Additional Information and Where to Find It

The proposed merger transaction involving Centene and Health Net will be submitted to the respective stockholders of Centene and Health Net for their consideration. In connection with the proposed merger, Centene prepared a registration statement on Form S-4 that included a preliminary joint proxy statement/prospectus for the stockholders of Centene and Health Net filed with the SEC on August 18, 2015. At the appropriate time, each of Centene and Health Net will mail the definitive joint proxy statement/prospectus to their respective stockholders and file other documents regarding the merger with the SEC. These materials are not yet final and will be amended. Centene and Health Net urge investors and stockholders to read the definitive joint proxy statement/prospectus when it becomes available, as well as other documents filed with the SEC, because they will contain important information. Investors and security holders may receive the registration statement containing the joint proxy statement/prospectus and other documents free of charge at the SEC’s web site, http://www.sec.gov. These documents can also be obtained (when they are available) free of charge from Centene upon written request to the Investor Relations Department, Centene Plaza 7700 Forsyth Blvd. St. Louis, MO 63105, (314) 725-4477 or from Centene’s website, http://www.centene.com/investors/, or from Health Net upon written request to the Investor Relations Department, Health Net, Inc. 21650 Oxnard Street Woodland Hills, CA 91367, (800) 291-6911, or from Health Net’s website, www.healthnet.com/InvestorRelations.
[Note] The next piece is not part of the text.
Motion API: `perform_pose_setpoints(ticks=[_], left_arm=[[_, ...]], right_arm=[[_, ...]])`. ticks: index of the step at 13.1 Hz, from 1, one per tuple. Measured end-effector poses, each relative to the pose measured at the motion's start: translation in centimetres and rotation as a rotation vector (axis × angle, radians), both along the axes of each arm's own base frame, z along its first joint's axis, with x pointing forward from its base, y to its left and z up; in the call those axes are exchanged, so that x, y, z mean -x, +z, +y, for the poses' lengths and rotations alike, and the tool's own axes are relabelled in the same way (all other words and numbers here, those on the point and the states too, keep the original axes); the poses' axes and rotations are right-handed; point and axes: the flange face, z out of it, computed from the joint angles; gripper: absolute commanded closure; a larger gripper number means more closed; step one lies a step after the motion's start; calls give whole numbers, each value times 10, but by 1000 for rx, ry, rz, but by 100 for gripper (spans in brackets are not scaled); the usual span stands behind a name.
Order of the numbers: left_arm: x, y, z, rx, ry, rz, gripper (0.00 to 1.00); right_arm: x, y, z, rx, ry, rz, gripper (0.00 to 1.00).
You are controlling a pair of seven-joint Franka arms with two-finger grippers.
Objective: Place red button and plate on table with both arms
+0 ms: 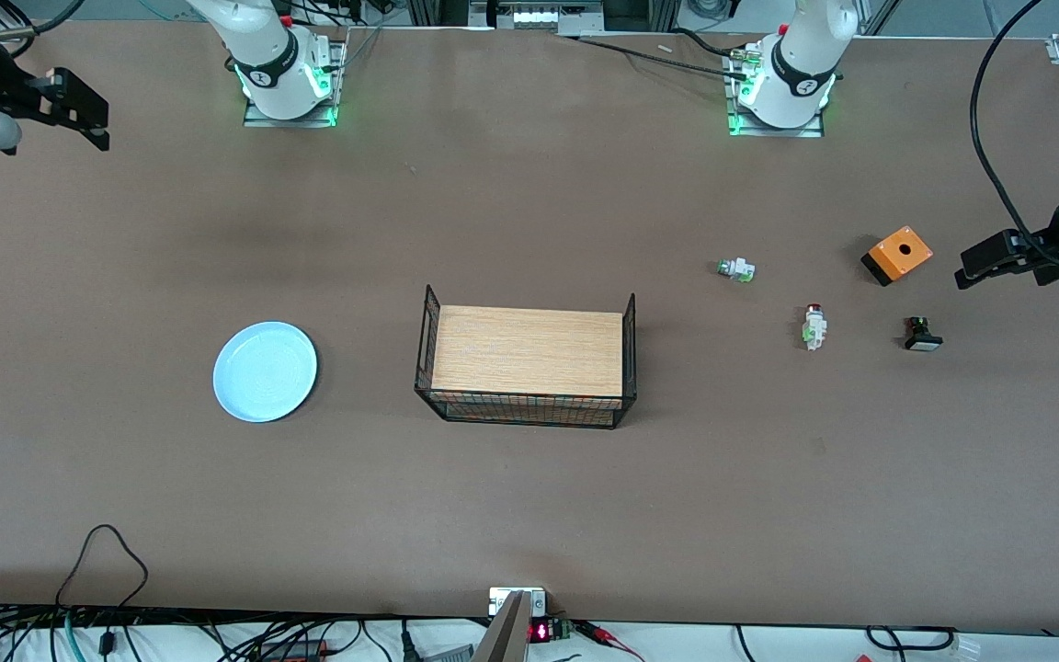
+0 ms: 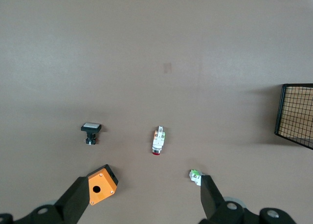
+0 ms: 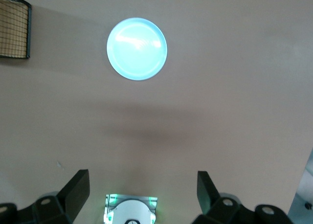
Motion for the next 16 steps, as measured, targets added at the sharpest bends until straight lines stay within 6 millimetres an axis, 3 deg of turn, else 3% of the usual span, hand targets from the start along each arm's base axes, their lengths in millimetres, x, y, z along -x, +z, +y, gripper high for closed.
perform_pose_setpoints(ticks=[3,9,16], left_arm=[[0,0,0,0,0,0,0],[0,1,-3,0,-5,-2,0],[0,1,-3,1,-5,-2,0]], right_arm=[[-1,-6,-20,-10,-6,28,0],[-28,-46,-7,-71,16,95,0],[-41,-64,-10,-98,9,120,0]])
Participants in Solicitation

Centene, Health Net and their respective directors and executive officers and other members of management and employees may be deemed to be participants in the solicitation of proxies from the respective stockholders of Centene and Health Net in favor of the merger. Information regarding the persons who may, under the rules of the SEC, be deemed participants in the solicitation of the respective stockholders of Centene and Health Net in connection with the proposed merger is set forth in the preliminary joint proxy statement/prospectus filed with the SEC on August 18, 2015. You can find information about Centene’s executive officers and directors in its definitive proxy statement for its 2015 Annual Meeting of Stockholders, which was filed with the SEC on March 16, 2015. You can find information about Health Net’s executive officers and directors in its definitive proxy statement for its 2015 Annual Meeting of Stockholders, which was filed with the SEC on March 26, 2015. You can obtain free copies of these documents from Centene and Health Net using the contact information above.

No Offer or Solicitation

This communication shall not constitute an offer to sell or the solicitation of an offer to sell or the solicitation of an offer to buy any securities, nor shall there be any sale of securities in any jurisdiction in which such offer, solicitation or sale would be unlawful prior to registration or qualification under the securities laws of any such jurisdiction. No offer of securities shall be made except by means of a prospectus meeting the requirements of Section 10 of the Securities Act of 1933, as amended, and otherwise in accordance with applicable law.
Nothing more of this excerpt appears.